その笑顔を見た律はどこか安心したようなホッとしたような様子になった。少しは違和感というか、弟として言っているのではないということを感じとってもらえたのだろうか。その上で利央の笑顔を見て、いや気のせいだったかと思ったのだろうか。

 だとしたら気のせいじゃないよ。だけれどもごめんね、兄貴。ちょっと悩んでもらってもいいかなって思ってる。
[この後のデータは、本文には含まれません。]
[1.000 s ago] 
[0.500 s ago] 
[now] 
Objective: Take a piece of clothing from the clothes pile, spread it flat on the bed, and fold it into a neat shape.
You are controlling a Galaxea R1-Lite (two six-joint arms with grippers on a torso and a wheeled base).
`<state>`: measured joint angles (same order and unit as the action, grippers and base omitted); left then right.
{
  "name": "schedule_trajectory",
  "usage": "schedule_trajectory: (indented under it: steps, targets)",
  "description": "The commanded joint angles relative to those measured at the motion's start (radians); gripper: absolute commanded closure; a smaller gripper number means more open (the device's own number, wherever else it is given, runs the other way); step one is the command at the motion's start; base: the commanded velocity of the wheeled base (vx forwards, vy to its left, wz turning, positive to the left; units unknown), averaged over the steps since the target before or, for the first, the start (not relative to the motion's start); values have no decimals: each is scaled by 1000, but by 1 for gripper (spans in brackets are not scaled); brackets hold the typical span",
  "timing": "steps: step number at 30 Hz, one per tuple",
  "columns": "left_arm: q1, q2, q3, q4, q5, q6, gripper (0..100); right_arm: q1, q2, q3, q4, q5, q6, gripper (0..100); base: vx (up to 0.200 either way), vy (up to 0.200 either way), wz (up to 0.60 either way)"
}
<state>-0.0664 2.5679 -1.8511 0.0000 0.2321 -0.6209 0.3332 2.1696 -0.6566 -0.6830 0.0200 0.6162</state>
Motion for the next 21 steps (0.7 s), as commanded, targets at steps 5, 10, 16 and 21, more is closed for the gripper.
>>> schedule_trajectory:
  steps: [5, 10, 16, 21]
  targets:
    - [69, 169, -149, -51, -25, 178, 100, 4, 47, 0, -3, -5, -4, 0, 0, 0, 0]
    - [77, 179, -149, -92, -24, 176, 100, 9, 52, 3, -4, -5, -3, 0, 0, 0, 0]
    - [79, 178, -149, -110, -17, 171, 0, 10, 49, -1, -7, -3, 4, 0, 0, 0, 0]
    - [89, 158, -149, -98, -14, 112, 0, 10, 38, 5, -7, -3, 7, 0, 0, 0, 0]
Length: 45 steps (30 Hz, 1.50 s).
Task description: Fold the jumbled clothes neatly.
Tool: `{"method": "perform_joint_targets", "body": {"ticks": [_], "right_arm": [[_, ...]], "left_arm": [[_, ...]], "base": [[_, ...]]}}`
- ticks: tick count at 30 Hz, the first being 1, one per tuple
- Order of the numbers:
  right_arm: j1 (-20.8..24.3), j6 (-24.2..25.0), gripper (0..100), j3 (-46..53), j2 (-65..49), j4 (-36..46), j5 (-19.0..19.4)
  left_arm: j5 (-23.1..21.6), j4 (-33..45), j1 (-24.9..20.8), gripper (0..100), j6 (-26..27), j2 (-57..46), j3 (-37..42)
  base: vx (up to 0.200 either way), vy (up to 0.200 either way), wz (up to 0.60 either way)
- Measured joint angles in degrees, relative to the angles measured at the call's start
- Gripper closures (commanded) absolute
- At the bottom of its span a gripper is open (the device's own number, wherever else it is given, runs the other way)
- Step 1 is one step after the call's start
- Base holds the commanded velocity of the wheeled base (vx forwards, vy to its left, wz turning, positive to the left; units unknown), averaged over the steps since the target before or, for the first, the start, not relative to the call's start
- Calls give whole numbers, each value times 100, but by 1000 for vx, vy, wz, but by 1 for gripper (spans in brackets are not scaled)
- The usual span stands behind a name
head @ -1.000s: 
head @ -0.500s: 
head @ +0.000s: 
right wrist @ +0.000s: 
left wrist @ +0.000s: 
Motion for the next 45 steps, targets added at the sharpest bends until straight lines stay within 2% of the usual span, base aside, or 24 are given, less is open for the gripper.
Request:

 利央はさらに笑いかけ、握っていた指をゆっくりと離して手の甲へ掌を這わせていく。
 嫌がらせしたいのではない。大切で大事で大好きな兄にそんなことしたくない。ただ、悪いなと思いつつもそうして悩んでもらい、利央を今と違う風に、そして真剣に考えて欲しい。
 それも自己中心的な考えだろう。言い方を変えても、結局のところ律を悩ませようとしている。
 誰かを好きになるっていうのは本当に優しくないなと、利央はそっと他人事のように思った。

 俺だけかもだけど。

「……りお?」

 手の甲を軽く握った後でその指に今度は利央の指を絡ませていると、律がまた戸惑ったように利央の名前を呼んできた。

「何?」
「あの……」
「兄貴、そういや今日って面白い番組やるって言ってなかった?」
「……え? あ、ああ、そうだっけ」
「うん。もうそろそろじゃない?」

 利央は弄んでいた律の手を離し、リモコンに手を伸ばした。律はやはりどこか怪訝そうな顔をしたままだった。